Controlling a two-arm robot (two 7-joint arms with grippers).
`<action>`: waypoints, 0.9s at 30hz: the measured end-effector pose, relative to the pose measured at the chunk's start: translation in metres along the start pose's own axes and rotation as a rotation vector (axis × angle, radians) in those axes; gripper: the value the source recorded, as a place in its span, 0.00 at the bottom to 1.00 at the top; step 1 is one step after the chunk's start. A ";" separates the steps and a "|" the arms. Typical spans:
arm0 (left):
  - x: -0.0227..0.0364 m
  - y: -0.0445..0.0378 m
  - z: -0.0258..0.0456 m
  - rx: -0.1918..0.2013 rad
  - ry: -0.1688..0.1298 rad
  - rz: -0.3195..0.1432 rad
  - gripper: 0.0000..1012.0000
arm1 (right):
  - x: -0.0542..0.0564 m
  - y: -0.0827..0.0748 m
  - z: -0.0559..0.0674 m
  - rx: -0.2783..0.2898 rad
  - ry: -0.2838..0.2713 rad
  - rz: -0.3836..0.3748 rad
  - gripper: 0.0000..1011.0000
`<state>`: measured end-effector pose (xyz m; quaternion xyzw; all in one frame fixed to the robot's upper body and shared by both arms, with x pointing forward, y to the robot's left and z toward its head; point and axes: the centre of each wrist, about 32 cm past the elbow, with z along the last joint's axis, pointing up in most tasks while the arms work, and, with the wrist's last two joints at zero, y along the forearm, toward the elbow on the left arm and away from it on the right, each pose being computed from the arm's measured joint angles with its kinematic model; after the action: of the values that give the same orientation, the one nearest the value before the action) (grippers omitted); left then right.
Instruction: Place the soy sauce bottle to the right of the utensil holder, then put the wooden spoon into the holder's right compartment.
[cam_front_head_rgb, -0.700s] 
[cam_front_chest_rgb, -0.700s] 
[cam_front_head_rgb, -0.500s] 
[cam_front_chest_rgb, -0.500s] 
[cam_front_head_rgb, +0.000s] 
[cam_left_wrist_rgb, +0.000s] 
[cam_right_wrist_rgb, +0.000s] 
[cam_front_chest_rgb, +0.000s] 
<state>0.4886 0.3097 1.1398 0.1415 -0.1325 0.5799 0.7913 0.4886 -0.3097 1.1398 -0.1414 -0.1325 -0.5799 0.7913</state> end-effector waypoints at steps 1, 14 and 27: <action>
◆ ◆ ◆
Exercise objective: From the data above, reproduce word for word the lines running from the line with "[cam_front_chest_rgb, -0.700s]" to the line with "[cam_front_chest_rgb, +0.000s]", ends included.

Task response:
[cam_front_chest_rgb, -0.700s] 
[cam_front_head_rgb, -0.500s] 
[cam_front_chest_rgb, -0.500s] 
[cam_front_head_rgb, +0.000s] 
[cam_left_wrist_rgb, +0.000s] 
[cam_right_wrist_rgb, +0.000s] 
[cam_front_chest_rgb, +0.000s] 

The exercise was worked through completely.